Hızla aşağı indim ve bir taksiye atlayıp eve sürdürdüm. Annem oradayken benim burada olmaya ne hakkım vardı? Nasıl olurda dört yıl boyunca annemsiz, annemin sesini duymadan yaşayabildim?! Hem o bana orada çok iyi bakacaktır. Buna eminim.
İçeri girip bir not yazmaya başladım.
Sevgili Huening Kai,
Huening Kai, seni çok seviyorum. İyiki hayatımdasın, iyiki benim kuzenimsin. Sen olmasan ben ne yapardım? Benim tek arkadaşım, tek yakınımsın sen. Lütfen Jennie'ye iyi bak, o da sana iyi bakacaktır zaten. Başka kadınlara veya erkeklere bakma lütfen, Jennie senin için en iyisi. Ben gidiyorum Kai, annemin yanına. Ha sakın merak etme! Annem bana orada çok iyi bakacak. Görüşürüz güneşim, elveda... Umarım çok uzun zaman sonra görüşürüz.
Sevgili Kuzenin Soobin'den...
Notu yazdıktan sonra evden çıktım, bu notu Huening Kai'ye vermesi için postacıya verdim.
"Görüşürüz abi, ben annemin yanına gidiyorum. Hepiniz kendinize iyi bakın"
"Çocuğum sen iyi misin? Annen vefat edeli dört yıl oldu?"
"Zaten abi? Her neyse, bunu kesinlikle gelince Kai'ye ver. Hepinize görüşürüz"
"Nereye gidiyorsun? Sanki veda eder gibisin"
"Evet... Veda ediyorum, çok güzel bir yere gidiyorum"
"İyi bari, hadi görüşürüz"
Annemle her zaman gittiğimiz dağın tepesine geldiğimde anneme bağırarak söyledim;
"Anne ben geliyorum!

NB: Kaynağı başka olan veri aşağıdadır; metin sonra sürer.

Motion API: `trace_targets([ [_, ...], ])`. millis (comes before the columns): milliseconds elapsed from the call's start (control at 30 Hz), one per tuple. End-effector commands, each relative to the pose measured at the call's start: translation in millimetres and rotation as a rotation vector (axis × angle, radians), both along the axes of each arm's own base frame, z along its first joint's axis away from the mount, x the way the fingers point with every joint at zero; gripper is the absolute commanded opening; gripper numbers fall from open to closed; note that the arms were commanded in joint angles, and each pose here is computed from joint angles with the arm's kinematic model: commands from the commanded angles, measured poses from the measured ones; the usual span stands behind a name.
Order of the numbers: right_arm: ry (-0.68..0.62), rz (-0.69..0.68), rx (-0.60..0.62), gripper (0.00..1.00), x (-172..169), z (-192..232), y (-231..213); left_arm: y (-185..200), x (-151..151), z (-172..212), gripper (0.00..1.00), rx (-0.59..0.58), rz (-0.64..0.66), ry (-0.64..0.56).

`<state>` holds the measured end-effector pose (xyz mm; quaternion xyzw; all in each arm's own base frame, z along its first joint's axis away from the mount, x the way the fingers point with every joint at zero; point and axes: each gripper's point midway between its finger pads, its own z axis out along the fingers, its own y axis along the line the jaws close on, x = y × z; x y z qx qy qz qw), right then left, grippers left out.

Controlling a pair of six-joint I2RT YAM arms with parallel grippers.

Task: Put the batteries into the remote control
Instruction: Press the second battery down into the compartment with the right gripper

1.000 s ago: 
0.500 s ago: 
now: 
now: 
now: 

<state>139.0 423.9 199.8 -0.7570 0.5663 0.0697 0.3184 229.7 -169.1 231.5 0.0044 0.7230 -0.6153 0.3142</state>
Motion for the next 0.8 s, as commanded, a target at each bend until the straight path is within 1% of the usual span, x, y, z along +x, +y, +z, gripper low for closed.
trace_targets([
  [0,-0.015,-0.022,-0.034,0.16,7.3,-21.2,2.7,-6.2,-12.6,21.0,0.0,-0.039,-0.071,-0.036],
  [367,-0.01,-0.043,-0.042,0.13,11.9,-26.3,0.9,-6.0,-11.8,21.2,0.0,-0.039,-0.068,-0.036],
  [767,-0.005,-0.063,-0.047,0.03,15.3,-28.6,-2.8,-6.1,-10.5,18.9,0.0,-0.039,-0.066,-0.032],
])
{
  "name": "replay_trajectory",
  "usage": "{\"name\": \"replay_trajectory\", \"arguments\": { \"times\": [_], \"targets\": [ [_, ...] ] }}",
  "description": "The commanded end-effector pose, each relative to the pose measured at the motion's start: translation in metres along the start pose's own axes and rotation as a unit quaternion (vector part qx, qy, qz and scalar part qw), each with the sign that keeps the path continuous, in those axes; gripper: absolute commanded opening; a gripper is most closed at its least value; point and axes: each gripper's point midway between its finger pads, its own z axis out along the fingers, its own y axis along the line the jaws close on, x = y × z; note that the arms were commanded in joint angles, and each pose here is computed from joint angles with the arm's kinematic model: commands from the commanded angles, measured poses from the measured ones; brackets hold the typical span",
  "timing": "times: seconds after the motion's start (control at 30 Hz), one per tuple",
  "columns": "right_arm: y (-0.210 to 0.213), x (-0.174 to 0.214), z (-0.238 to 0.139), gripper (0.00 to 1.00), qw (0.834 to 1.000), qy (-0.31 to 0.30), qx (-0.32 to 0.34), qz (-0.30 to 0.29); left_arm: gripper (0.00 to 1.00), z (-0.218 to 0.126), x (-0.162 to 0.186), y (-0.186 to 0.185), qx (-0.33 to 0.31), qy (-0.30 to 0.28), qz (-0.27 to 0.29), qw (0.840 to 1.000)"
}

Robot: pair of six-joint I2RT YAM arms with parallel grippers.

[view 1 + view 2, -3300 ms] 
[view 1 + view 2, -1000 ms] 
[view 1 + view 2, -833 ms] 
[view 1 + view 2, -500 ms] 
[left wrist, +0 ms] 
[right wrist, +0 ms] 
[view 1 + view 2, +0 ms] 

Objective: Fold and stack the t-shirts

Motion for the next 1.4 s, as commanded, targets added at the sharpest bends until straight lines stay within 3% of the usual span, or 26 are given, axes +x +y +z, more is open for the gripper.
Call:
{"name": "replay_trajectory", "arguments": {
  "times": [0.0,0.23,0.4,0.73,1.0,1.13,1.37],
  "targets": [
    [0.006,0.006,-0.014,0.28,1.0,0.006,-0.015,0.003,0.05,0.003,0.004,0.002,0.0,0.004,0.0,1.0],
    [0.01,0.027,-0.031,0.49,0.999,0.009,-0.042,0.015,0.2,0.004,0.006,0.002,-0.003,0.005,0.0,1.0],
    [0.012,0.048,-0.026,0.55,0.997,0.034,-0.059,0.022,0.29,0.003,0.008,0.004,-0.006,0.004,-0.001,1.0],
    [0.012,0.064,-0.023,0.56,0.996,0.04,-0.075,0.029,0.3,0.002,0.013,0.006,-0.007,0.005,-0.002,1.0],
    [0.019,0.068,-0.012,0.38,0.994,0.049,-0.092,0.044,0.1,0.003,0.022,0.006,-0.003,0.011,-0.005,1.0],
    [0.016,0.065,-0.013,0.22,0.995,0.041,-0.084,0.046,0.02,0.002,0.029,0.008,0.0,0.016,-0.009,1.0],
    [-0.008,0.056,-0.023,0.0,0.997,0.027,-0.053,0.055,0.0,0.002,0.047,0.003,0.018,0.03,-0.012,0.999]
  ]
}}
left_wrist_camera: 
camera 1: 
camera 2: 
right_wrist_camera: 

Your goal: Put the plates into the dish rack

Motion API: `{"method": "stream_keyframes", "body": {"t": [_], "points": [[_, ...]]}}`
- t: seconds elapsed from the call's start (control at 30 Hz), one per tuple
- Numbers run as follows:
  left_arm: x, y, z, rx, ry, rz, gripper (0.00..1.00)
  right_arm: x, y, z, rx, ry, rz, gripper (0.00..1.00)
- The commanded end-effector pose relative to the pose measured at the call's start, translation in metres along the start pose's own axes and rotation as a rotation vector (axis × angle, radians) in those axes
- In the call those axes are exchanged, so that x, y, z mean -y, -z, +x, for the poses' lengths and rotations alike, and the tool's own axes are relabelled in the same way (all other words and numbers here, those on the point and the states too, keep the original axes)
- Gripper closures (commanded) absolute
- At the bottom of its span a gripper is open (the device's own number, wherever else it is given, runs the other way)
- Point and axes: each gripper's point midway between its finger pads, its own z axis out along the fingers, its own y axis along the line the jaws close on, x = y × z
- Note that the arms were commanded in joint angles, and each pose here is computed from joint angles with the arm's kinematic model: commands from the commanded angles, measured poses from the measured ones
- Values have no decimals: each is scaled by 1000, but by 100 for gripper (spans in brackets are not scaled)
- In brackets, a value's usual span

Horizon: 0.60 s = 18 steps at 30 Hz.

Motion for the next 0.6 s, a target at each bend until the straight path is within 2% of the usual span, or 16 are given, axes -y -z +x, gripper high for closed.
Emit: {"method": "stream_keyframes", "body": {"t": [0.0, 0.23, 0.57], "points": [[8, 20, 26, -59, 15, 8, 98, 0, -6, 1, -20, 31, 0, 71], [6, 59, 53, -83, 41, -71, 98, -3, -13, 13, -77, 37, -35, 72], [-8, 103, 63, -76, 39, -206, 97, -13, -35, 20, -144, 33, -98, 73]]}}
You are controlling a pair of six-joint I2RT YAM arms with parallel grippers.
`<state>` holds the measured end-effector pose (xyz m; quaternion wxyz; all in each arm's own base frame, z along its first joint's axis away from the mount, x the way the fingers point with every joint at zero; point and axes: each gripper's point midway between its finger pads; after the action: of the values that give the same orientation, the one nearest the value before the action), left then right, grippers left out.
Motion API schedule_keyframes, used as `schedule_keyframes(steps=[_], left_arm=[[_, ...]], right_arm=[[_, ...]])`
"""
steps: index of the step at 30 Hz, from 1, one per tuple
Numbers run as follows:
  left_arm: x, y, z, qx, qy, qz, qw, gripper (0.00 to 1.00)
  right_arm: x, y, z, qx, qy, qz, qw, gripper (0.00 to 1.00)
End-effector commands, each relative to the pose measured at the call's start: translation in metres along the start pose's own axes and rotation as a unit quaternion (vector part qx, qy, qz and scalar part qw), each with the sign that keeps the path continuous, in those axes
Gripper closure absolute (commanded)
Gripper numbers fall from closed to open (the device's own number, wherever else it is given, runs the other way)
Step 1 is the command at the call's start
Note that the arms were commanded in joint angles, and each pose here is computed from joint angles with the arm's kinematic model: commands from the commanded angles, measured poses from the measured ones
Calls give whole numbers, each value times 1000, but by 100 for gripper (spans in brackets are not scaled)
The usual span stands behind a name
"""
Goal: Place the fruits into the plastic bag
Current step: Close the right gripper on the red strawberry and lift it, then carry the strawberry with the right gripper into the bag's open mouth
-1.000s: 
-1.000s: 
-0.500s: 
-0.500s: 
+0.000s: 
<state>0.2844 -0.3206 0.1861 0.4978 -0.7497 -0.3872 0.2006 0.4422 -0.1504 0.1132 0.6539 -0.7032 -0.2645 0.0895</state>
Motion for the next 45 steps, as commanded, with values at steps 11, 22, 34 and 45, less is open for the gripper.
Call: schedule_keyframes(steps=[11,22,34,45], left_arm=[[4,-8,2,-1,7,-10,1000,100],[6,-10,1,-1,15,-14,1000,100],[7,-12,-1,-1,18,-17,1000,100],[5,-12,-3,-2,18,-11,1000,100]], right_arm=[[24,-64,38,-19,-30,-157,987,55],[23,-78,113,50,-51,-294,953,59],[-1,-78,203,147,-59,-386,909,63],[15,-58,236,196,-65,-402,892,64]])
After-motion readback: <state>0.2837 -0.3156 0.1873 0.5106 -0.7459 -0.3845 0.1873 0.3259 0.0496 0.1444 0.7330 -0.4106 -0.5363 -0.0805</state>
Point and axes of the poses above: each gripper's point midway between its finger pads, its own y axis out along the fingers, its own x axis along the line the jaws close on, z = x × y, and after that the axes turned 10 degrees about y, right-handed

Yanına geliyorum! Beni özledin mi? Bende seni çok özledim anneciğim! Seni çok seviyorum, ve şimdi yanına geliyorum!"
Tam geri geri yürüyüp kendimi bıraktığımda iki kolumdan tutulup çekildim. Baktığımda bu kişiler... Yeonjun ve Taehyung'tu... Onun burada ne işi vardı? Taehyung'un.
"N-Neden beni bırakmadınız?! Annemin yanına gidiyordum ben hıck b-bırakın beni!"
Bunu dedikten sonra Yeonjun bağırdı;
"Soobin, seni bırakır mıyım sanıyorsun?!"
Sonrasında ise hiç beklemediğim sözler Taehyung'tan gelmişti.
"Üvey kardeşimi bırakacağımı mı sanıyorsun Soobin?!"